## EXERCISE DETAILS
Among the lines of data below, reproduce only those from the one with "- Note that" through the one with "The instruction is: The", exactly as they stand, both ends included.

──────── INPUT FOR THIS TASK

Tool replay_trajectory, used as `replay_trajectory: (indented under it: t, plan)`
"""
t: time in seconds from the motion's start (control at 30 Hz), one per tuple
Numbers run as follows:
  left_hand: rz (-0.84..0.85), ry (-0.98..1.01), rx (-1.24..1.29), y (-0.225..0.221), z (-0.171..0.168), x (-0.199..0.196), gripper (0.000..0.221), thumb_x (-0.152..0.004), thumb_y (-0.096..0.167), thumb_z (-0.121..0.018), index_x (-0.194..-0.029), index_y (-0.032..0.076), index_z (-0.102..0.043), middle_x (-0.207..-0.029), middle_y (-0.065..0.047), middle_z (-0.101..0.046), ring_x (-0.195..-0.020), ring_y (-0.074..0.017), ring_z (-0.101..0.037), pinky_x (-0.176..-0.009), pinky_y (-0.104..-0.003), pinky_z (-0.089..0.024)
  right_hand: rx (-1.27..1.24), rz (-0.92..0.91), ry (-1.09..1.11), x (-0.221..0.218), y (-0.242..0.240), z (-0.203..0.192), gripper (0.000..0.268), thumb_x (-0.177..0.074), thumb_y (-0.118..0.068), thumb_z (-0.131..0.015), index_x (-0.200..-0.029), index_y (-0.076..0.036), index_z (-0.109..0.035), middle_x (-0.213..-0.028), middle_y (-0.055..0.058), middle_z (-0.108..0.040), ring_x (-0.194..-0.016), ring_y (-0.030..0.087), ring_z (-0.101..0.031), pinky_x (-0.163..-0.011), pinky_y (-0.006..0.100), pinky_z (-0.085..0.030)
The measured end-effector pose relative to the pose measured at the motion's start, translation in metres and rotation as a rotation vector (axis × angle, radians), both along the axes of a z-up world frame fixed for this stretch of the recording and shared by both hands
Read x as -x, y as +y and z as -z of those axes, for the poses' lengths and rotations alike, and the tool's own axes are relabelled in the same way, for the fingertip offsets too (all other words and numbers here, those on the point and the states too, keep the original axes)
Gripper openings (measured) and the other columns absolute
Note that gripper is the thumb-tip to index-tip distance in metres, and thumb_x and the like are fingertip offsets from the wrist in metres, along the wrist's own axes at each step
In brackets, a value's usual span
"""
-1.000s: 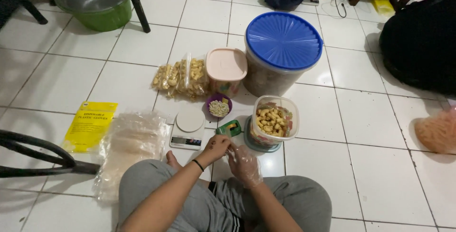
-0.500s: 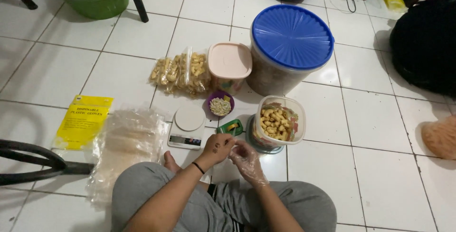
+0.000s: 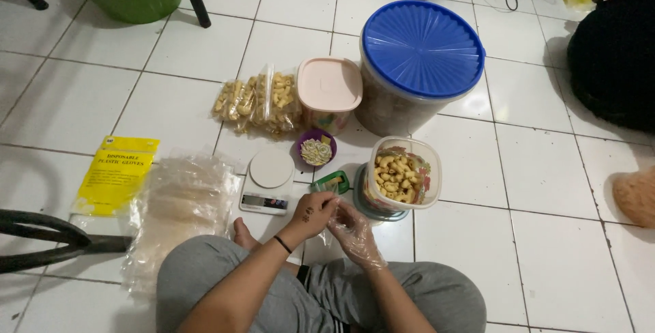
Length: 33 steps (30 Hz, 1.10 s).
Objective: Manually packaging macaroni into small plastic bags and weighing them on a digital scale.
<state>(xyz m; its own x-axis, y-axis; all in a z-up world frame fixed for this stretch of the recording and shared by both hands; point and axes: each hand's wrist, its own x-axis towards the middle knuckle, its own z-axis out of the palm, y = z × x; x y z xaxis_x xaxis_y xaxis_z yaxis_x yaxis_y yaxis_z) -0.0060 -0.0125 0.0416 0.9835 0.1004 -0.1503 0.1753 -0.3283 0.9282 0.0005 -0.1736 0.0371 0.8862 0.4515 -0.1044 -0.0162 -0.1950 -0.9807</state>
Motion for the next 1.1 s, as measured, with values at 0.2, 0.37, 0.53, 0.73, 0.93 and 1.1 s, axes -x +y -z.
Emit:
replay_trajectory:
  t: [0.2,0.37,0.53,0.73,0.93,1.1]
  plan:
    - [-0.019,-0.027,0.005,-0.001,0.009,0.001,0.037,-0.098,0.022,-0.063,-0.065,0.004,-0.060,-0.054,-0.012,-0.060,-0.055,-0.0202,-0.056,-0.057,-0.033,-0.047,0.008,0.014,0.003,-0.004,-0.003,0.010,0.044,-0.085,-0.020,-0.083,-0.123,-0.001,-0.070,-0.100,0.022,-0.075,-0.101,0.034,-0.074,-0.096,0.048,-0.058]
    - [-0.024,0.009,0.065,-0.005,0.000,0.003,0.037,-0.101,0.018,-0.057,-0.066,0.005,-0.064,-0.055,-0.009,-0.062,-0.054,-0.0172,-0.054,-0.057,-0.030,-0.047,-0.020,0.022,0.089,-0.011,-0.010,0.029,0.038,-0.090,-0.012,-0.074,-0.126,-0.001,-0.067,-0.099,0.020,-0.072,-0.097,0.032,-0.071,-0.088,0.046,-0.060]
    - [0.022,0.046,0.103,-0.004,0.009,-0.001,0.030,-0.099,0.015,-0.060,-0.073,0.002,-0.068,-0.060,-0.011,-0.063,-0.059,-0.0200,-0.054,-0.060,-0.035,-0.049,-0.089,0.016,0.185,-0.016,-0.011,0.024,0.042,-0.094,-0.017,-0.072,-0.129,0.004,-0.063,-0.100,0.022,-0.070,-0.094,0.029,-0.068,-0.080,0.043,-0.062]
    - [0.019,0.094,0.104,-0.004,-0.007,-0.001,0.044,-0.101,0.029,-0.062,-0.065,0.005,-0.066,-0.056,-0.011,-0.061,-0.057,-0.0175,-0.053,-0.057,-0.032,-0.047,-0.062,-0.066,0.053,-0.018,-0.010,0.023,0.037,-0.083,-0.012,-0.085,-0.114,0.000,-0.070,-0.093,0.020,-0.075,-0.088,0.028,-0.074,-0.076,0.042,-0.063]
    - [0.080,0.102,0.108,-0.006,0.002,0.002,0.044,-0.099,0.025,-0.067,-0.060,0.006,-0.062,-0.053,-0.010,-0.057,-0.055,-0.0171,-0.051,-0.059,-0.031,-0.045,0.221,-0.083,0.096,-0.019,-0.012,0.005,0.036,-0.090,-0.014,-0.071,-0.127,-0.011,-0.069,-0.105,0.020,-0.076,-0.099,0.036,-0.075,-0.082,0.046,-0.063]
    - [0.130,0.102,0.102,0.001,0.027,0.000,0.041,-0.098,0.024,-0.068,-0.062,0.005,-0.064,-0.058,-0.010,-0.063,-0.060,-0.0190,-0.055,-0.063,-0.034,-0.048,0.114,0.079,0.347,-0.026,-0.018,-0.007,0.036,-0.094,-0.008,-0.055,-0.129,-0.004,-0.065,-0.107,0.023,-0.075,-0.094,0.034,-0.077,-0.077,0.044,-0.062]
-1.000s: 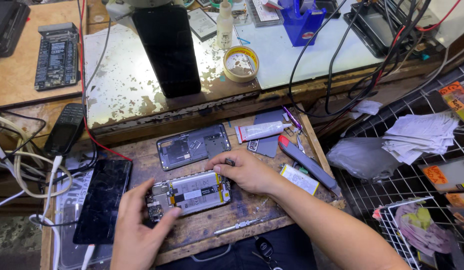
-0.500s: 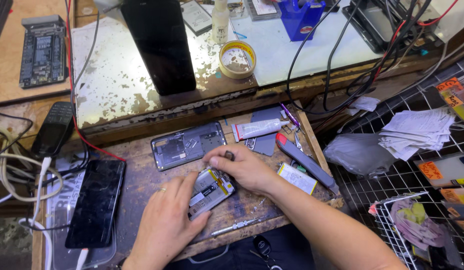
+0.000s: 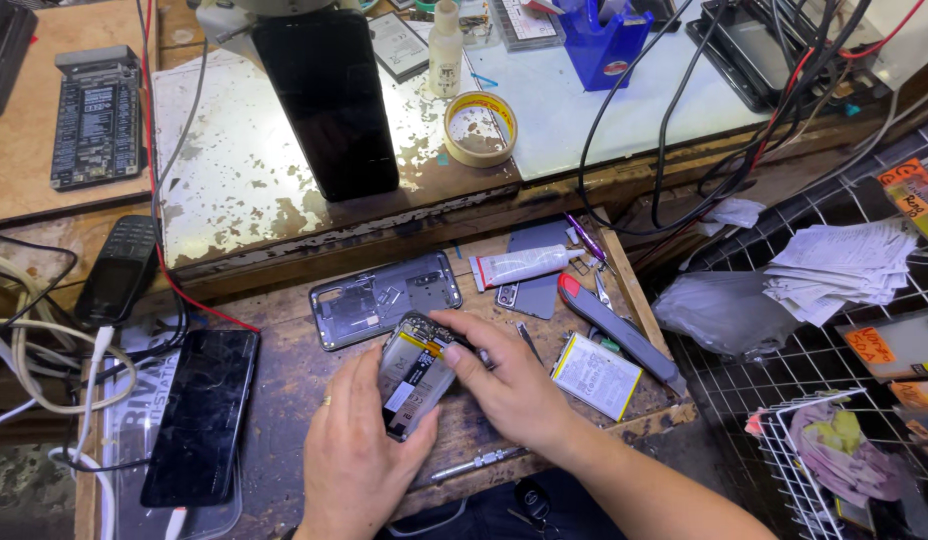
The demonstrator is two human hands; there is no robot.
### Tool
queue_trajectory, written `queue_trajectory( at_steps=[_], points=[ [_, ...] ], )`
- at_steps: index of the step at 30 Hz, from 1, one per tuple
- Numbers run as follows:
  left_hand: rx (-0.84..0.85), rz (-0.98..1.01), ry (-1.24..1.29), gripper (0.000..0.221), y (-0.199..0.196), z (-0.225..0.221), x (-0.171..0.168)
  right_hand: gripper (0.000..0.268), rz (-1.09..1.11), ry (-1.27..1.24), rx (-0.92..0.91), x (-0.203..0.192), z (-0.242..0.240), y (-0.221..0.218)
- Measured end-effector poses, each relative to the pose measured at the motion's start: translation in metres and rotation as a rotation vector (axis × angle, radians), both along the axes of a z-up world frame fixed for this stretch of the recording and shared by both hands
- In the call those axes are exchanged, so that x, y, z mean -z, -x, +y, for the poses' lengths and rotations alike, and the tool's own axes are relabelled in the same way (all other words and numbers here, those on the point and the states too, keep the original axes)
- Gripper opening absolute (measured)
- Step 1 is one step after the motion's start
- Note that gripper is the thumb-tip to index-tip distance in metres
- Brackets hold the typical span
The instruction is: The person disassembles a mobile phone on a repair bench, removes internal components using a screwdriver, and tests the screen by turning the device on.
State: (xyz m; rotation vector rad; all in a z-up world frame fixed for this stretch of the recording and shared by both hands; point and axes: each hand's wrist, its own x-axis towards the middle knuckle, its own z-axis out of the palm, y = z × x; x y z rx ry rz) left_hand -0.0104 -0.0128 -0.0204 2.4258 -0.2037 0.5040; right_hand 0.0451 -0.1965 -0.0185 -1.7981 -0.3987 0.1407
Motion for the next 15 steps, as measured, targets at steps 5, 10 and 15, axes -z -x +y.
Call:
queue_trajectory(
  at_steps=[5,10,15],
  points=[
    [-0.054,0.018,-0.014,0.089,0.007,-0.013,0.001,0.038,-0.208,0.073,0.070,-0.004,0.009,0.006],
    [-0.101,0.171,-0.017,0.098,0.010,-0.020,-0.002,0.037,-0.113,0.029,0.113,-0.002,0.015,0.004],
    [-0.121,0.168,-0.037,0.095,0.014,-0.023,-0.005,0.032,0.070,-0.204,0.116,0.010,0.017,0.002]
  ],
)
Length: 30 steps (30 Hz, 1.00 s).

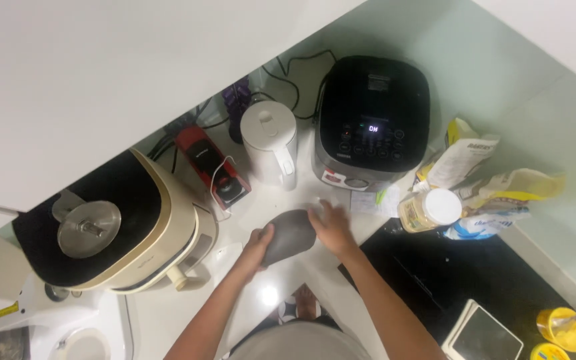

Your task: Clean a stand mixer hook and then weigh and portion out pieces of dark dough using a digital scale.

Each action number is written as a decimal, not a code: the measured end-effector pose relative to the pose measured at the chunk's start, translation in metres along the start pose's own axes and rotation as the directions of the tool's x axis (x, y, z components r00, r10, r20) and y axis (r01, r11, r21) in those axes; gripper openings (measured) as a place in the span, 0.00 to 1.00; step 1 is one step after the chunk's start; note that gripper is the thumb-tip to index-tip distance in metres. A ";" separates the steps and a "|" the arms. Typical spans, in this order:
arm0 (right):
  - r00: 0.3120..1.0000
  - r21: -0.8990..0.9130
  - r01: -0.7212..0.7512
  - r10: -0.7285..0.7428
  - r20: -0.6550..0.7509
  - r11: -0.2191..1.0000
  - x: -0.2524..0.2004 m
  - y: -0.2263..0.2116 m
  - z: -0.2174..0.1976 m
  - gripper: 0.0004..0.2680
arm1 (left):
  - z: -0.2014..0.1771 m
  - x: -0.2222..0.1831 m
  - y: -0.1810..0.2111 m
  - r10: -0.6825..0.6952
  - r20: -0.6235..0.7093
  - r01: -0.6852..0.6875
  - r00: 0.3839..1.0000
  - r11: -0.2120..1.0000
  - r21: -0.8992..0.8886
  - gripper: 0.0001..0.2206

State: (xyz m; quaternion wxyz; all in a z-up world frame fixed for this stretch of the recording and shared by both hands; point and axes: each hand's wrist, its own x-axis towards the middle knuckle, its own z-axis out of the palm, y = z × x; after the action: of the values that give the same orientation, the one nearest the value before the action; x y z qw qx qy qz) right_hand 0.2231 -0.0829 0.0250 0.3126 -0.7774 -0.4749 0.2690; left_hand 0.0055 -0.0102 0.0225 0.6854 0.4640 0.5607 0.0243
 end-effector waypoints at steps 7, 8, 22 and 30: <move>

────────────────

## ANSWER SECTION
- Note that gripper is the thumb-tip to index-tip distance in metres
- Brackets hold the typical span
The instruction is: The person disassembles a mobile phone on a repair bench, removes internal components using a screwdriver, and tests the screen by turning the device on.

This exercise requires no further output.